## What is expected
Would you repeat the listing exactly, without any of its images?

_____

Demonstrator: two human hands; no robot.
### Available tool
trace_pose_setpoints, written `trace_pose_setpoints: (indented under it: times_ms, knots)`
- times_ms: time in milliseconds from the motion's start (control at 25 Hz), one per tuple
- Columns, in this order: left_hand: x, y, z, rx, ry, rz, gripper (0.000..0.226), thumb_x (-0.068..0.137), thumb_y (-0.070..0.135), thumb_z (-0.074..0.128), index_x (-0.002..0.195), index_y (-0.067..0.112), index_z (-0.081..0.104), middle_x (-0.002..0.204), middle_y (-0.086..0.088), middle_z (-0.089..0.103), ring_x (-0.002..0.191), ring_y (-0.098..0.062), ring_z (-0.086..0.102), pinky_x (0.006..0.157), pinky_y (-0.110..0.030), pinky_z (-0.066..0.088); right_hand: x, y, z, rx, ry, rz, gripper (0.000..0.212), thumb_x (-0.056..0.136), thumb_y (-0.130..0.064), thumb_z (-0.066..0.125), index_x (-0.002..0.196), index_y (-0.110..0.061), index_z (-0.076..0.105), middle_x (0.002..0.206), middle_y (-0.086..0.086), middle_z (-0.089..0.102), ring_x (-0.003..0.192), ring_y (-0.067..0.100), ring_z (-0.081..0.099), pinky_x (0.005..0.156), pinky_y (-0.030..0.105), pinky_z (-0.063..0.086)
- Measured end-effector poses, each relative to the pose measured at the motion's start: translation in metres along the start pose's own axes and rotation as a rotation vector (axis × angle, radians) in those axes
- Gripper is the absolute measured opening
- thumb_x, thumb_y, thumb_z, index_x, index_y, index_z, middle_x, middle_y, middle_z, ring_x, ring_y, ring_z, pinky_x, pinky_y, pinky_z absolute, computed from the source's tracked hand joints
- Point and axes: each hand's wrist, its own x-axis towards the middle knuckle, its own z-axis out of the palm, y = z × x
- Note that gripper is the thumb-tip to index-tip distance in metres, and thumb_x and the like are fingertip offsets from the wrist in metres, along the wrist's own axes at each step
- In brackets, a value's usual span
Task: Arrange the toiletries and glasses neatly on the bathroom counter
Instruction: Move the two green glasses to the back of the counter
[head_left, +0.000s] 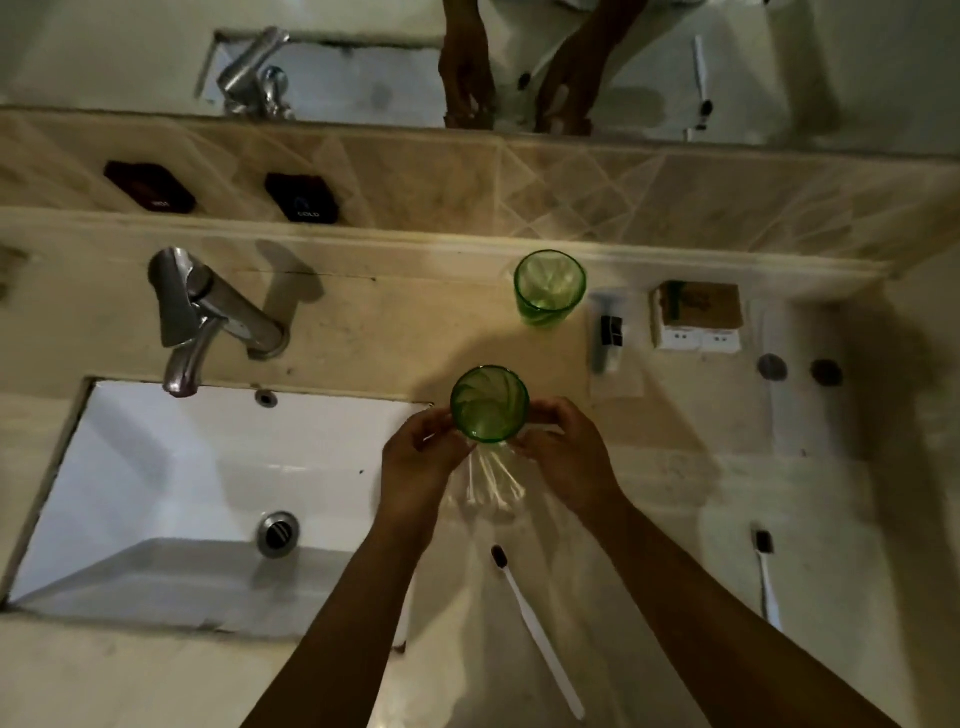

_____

## Exercise answer
Demonstrator: two human hands; no robot.
### Available tool
trace_pose_setpoints, written `trace_pose_setpoints: (indented under it: times_ms, knots)`
- times_ms: time in milliseconds from the motion's start (control at 25 Hz), one per tuple
- Columns, in this order: left_hand: x, y, z, rx, ry, rz, gripper (0.000..0.226), thumb_x (-0.068..0.137), thumb_y (-0.070..0.135), thumb_z (-0.074..0.128), index_x (-0.002..0.195), index_y (-0.067..0.112), index_z (-0.081..0.104), middle_x (-0.002..0.204), middle_y (-0.086..0.088), middle_z (-0.089..0.103), ring_x (-0.002..0.191), ring_y (-0.098..0.062), ring_z (-0.086..0.102), pinky_x (0.006..0.157), pinky_y (-0.110..0.030), pinky_z (-0.066..0.088); right_hand: x, y, z, rx, ry, rz, gripper (0.000..0.212), thumb_x (-0.056..0.136), thumb_y (-0.130..0.064), thumb_z (-0.066..0.125), index_x (-0.002..0.196), index_y (-0.110..0.061), index_z (-0.076..0.105), middle_x (0.002..0.206), middle_y (-0.086..0.086), middle_z (-0.089..0.102), ring_x (-0.003..0.192), ring_y (-0.067..0.100), ring_z (-0.081..0.099), pinky_x (0.005..0.156), pinky_y (-0.030..0.105), pinky_z (-0.063..0.086)
- Measured end-effector poses, each relative to the pose measured at the motion's start: translation in metres along the start pose's own axes and rotation as a rotation vector (axis × angle, radians) in those axes
- Gripper is the absolute measured opening
- thumb_x, thumb_y, thumb_z, index_x, index_y, index_z, middle_x, middle_y, middle_z, ring_x, ring_y, ring_z, pinky_x, pinky_y, pinky_z absolute, computed from the source's tracked hand joints
- Point and axes: each hand's wrist, its own x-axis towards the middle knuckle, its own z-axis out of the palm, y = z × x
- Note that gripper is the thumb-tip to index-tip distance in metres, and thumb_x and the like are fingertip offsets from the wrist in metres, along the wrist's own axes at each step
- In brackets, a value's usual span
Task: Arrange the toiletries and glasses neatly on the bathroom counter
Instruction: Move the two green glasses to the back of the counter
[head_left, +0.000s] 

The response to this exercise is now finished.